Dr Karen von Krupp was dancing in the main ballroom with Professor Hira. Professor Hira had an erection because he could feel Dr Karen von Krupp’s girdle and garter-belt through her gown. He hadn’t had an erection since Sweden (and then it had proved his downfall). “The rhythm of the quasars, doctor,” he said, “is, essentially, a lack of rhythm.” He pressed his erection tentatively against her thigh. Her hand slipped from around his waist and patted him tenderly. His breathing grew more rapid.

“Quasars,” said Dr von Krupp romantically, closing her eyes, “what are they, compared with the texture of human passion?”

“They are the same! That is it! The same! Everything is the same. My argument exactly.”

“The same? Are we the same?”

“Essentially, yes.”

The music finished and they wandered out into the garden.

Everyone was smiling, shaking hands, patting one another on the back, exchanging addresses, laughing uproariously at one another’s jokes, making love, resolving to be more generous, more tolerant and to learn humility. The Peace Talks and the Gala Ball would not be forgotten by most of them for a long time. The whole spirit of the talks had been crystallised here. Nothing but improvement lay ahead. Strife would be abolished and heaven on earth would be established.

Only Miss Brunner, Catherine Cornelius and Captain Nye were beginning to wonder if there wasn’t a snag. Bishop Beesley and Frank Cornelius, who would normally have been swift to spot the signs, were both too absorbed in their own activities to notice anything.

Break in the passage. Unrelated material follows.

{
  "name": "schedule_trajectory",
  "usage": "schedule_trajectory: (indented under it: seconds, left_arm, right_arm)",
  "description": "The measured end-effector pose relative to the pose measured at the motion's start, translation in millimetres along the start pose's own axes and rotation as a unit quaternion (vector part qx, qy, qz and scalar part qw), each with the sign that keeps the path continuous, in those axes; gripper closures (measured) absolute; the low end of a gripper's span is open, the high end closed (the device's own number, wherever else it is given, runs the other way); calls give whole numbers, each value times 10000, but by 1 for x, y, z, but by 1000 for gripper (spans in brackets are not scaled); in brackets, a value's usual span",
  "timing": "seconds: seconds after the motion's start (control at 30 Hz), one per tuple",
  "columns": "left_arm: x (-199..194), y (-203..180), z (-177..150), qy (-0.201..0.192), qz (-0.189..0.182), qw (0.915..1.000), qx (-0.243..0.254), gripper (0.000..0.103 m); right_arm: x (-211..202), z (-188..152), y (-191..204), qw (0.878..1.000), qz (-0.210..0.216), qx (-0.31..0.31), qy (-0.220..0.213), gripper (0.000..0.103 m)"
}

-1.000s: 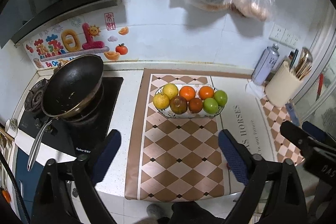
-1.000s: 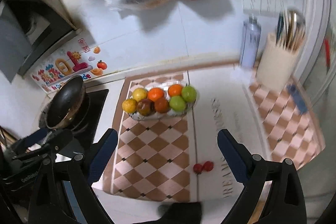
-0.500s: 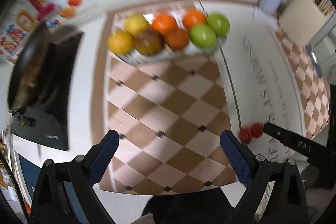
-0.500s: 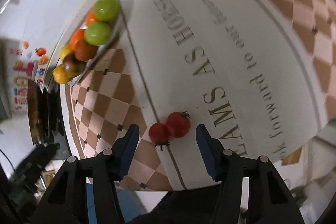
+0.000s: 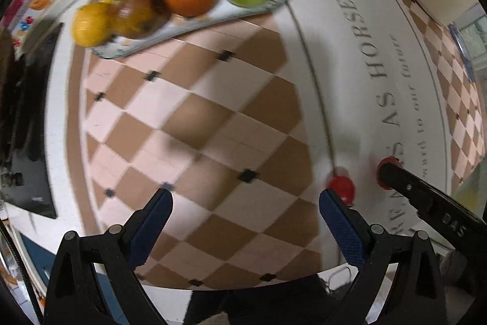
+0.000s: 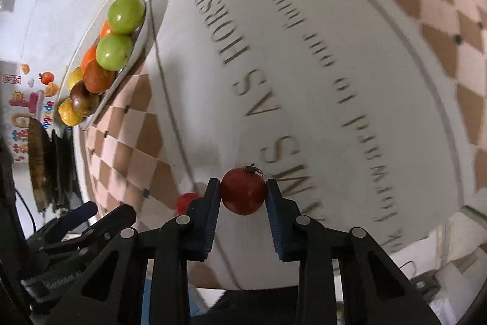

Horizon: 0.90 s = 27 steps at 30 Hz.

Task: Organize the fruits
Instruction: 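Grasp a cherry tomato with the right tool while the left tool grasps the other, then carry both cherry tomatoes onto the plate and open both tools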

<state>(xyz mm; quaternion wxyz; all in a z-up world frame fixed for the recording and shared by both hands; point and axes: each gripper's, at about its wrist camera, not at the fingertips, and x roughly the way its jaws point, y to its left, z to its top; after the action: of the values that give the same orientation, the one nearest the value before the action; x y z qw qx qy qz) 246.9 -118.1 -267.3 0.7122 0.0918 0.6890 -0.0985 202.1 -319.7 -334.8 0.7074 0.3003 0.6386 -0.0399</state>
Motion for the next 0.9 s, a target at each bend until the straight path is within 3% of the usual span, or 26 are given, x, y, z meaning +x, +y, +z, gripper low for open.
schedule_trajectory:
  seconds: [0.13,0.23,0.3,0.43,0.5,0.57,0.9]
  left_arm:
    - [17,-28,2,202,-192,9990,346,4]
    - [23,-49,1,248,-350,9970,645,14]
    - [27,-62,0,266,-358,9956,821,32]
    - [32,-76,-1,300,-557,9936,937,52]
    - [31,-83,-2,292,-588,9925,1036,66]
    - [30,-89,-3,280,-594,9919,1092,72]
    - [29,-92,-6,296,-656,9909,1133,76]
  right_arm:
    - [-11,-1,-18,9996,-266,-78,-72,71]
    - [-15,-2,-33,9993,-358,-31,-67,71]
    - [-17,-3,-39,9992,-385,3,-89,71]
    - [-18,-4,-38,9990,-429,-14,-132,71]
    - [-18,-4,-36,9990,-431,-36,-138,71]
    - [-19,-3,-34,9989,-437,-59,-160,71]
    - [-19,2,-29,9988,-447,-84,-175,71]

Frank Cornelius had locked the door of the movie theatre (done in gold and crimson, with silk damask wall hangings and copies of Babylonian statues holding electric lights made to look like lilies) and sat in the back row with Helen Sweet with his hand up her skirt as they watched one of the prints of
Yankee Doodle Dandy
with James Cagney as George M. Cohan and Walter Huston as his father Jerry Cohan. Frank loved the feel of Helen’s lukewarm, clammy thigh; it made him nostalgic for the childhood he’d never had. Shakey Mo Collier, operating the projectors, tried to peer through his little window and get a good look at what Frank was doing.

Bishop Beesley and his ex-nun were now completely covered in chocolate and were prancing around the Yellow Room in an obscene version of the Cake-Walk.

Lady Sue Sunday, still in the ballroom, was doing the tango with Cyril Tome who had just proposed marriage to her. She was considering his offer seriously, particularly since he showed an unexpected aptitude for the tango. “We could probably both live on Sunday’s money, I suppose,” mused Lady Sue. “I have a certain income from my writing, moreover,” said Cyril Tome. “And there would be so much we could clean up together.”

‘Flash’ Gordon was in the garden taking a happy interest in the azaleas. Nearby, Mrs Cornelius was wandering hand in hand with Professor Hira while Herr Marek hovered jealously in the background, planning to murder the Indian. In the Games Room, where billiard and pool tables rested on travertine floors and where the walls were decorated with rare Gothic tapestries and antique Persian tiles, with its sixteenth-century Spanish ceiling showing scenes of bullfights, Dr von Krupp and Una Persson were playing billiards while Sebastian Auchinek and Simon Vaizey looked on. “I used to be rather good at this,” said Dr von Krupp, making an awkward shot awkwardly. The spot ball struck the red with a click. “Isn’t that a foul?” asked Una Persson politely. “I mean, I thought I had the spot.” Dr von Krupp smiled kindly at her. “No you didn’t, dear.” Simon Vaizey was seized by a fit of hysterical giggling. “I shouldn’t really be here, you know. I think I’m a gatecrasher.”